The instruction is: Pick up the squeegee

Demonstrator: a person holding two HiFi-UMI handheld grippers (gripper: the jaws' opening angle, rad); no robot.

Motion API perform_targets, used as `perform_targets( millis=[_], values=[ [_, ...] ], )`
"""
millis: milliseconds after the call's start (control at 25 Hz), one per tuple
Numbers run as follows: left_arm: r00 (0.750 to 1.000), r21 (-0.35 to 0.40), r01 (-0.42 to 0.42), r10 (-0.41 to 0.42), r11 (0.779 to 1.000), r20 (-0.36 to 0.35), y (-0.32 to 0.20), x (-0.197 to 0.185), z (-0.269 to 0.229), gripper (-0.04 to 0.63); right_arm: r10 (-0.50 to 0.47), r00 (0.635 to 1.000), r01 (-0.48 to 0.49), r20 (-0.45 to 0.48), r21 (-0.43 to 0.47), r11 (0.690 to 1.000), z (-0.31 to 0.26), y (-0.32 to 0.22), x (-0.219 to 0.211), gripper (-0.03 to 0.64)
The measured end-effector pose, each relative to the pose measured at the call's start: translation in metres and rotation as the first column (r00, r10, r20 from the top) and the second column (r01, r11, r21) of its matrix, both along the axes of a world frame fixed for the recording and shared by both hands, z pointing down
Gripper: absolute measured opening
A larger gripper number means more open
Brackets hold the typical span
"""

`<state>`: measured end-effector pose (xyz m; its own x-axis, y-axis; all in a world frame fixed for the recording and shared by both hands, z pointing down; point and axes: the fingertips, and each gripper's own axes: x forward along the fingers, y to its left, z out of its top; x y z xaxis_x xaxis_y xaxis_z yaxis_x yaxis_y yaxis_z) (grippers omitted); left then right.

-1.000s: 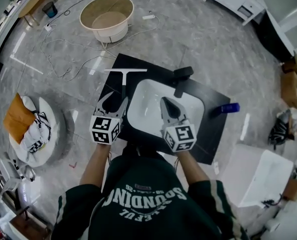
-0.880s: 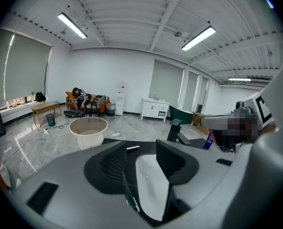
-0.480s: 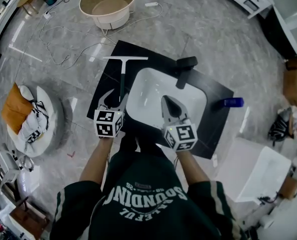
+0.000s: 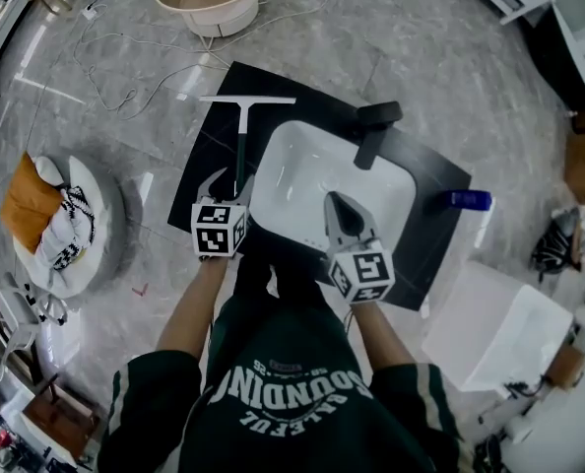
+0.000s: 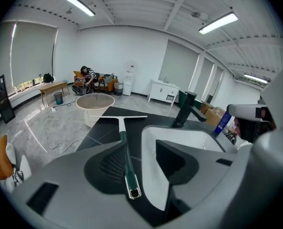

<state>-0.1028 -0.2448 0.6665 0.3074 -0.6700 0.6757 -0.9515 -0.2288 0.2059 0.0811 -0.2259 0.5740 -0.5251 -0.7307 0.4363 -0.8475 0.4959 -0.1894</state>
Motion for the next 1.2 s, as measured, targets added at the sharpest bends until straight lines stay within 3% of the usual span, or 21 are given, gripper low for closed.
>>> perform_targets(
  millis=[360, 920, 1200],
  values=[
    [0.997, -0.068, 0.081, -0.081, 0.994, -0.001, -0.032, -0.011, 0.026, 0.172, 0.005, 1.0, -0.005, -0.023, -0.036, 0.999, 0.014, -0.007, 0.007, 0.002],
    [0.994, -0.192, 0.094, -0.081, 0.977, 0.074, -0.093, -0.018, 0.06, 0.172, 0.051, 0.998, -0.053, -0.032, -0.078, 0.996, 0.028, -0.012, 0.026, 0.002],
    [0.991, -0.263, 0.113, -0.091, 0.958, 0.093, -0.109, -0.023, 0.077, 0.172, 0.076, 0.996, -0.079, -0.035, -0.091, 0.993, 0.03, -0.014, 0.035, 0.002]
  ],
)
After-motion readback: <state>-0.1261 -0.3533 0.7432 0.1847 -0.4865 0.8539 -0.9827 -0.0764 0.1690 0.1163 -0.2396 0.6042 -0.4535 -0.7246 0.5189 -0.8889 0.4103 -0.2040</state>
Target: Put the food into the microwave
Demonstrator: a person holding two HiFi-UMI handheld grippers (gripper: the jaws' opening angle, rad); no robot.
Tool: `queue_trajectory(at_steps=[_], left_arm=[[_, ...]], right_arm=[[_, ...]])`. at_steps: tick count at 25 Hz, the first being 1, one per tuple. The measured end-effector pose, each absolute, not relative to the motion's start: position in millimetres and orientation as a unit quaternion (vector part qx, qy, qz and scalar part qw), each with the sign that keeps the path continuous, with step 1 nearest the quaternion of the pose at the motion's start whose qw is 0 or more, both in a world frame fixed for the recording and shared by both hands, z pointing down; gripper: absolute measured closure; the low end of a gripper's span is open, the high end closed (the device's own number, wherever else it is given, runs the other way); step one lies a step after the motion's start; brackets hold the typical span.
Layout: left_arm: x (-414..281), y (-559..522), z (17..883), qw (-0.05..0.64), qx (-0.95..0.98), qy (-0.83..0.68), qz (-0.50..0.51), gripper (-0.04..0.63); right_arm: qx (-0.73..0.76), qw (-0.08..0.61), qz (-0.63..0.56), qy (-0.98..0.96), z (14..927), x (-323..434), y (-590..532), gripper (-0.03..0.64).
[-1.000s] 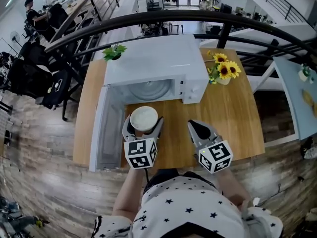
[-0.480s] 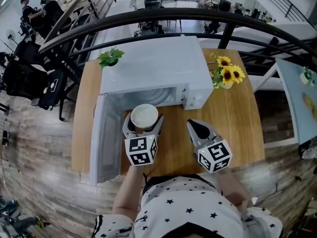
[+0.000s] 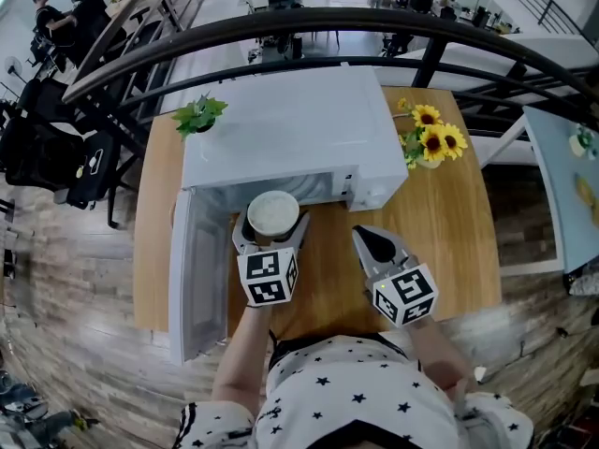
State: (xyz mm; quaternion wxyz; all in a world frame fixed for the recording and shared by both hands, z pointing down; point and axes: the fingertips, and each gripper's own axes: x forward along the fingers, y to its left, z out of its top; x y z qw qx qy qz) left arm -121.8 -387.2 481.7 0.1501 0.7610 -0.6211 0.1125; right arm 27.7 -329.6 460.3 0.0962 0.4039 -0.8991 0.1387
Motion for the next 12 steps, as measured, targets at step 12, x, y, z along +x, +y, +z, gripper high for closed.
queue_trajectory(at_steps=[12], left_arm=[[-125.6, -421.8, 506.2, 0.169, 0.760, -0.617, 0.114, 0.081]], right_arm=[[0.390, 0.119, 0.151, -0.900, 475.5, 17.2, -338.6, 0.611]])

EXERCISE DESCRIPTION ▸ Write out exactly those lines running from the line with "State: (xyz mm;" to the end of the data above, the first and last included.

TASK ANSWER ▸
State: (xyz mm; quaternion wxyz; all in a world frame fixed for the recording and shared by both hands, z pointing down; point and axes: the fingertips, and each gripper's own axes: x forward along the fingers, y to its left, z out of its top; x y z qw qx qy qz) left arm -121.8 -387.2 481.7 0.1501 0.7610 -0.6211 0.1125; right arm 27.7 -329.6 460.3 0.0962 0.4039 -0.8991 0.1387
Motion for the next 12 steps, as measured, targets at step 12, x, y, z along +x, +y, +z, gripper high for closed.
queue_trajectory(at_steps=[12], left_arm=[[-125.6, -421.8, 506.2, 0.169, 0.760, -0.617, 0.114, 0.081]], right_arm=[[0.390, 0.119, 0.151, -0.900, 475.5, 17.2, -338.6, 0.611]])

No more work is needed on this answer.